When scanning the data, count every line with "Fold" in it, and report only the resulting number.

_Data:_

-- Opening Marker --

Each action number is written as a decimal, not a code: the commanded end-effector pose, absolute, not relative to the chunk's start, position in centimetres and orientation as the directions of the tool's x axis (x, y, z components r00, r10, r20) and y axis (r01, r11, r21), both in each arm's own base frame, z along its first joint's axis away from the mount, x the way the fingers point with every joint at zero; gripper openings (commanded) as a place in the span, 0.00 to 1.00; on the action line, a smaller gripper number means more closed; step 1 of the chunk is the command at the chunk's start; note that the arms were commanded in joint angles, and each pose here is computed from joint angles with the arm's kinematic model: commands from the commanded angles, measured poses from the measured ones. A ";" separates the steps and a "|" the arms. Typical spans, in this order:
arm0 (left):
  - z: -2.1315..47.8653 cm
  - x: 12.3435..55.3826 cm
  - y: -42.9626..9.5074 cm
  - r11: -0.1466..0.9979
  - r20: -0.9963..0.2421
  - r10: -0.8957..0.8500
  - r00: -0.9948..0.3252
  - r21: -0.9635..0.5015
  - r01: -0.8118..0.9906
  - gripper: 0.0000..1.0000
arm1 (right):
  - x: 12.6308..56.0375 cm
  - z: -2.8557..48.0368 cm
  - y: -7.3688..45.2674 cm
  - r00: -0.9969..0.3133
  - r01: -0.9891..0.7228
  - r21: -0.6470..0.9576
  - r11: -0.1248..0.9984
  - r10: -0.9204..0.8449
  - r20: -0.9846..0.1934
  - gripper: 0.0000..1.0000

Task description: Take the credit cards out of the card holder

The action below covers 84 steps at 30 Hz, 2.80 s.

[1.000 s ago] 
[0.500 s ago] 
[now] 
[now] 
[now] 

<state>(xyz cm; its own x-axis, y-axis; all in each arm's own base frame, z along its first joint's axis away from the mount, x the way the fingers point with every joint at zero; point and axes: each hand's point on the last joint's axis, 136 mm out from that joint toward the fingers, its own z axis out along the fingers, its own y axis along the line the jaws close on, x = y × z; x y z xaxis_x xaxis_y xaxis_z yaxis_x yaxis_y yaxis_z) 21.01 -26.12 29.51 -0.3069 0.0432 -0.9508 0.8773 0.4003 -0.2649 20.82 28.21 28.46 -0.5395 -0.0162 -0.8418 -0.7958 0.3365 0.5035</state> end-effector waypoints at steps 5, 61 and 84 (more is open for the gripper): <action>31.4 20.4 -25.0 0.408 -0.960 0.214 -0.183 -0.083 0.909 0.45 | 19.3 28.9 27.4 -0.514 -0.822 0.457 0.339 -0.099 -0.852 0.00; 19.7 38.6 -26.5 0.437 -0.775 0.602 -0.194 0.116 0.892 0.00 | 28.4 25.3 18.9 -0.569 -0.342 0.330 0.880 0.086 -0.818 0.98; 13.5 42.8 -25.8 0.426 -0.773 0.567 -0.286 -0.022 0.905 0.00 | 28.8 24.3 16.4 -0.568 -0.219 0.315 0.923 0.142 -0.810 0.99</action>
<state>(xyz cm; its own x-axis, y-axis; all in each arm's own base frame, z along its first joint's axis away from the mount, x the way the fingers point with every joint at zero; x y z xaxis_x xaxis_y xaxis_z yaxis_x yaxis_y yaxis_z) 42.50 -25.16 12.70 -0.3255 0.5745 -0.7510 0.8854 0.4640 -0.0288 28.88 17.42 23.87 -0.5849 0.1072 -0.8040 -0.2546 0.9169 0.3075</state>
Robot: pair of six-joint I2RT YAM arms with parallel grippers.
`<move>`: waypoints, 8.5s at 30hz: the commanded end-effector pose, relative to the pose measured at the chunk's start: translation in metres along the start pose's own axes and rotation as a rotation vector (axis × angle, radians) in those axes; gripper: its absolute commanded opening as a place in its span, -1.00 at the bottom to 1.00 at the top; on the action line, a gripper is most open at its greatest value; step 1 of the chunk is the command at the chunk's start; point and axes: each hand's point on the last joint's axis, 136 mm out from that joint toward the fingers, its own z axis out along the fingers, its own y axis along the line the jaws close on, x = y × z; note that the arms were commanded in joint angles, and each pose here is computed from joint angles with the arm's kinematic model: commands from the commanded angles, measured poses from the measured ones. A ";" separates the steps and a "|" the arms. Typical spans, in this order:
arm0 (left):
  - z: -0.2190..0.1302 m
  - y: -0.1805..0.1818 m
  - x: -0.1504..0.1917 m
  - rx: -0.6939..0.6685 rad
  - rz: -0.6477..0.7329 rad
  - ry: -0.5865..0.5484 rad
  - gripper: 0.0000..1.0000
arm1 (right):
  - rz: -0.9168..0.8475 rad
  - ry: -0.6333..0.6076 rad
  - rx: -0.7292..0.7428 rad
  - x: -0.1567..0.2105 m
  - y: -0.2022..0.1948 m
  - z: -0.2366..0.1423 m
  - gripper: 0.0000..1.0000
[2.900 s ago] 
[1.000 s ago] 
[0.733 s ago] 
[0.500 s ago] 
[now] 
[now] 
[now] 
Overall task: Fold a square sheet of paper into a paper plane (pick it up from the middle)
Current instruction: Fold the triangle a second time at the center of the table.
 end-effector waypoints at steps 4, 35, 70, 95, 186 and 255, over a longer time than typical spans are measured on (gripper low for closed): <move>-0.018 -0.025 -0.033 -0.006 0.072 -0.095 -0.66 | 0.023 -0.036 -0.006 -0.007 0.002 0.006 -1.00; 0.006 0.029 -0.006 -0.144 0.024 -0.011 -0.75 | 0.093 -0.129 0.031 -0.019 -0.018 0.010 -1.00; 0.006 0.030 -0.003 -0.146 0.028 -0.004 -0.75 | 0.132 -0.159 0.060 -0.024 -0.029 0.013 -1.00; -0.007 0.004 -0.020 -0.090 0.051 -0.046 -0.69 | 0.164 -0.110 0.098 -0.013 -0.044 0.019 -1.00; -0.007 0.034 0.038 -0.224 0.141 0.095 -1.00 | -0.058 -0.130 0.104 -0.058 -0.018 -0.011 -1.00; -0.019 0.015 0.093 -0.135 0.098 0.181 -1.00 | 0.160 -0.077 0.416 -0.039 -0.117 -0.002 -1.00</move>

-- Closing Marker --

_Answer to the problem:_ 2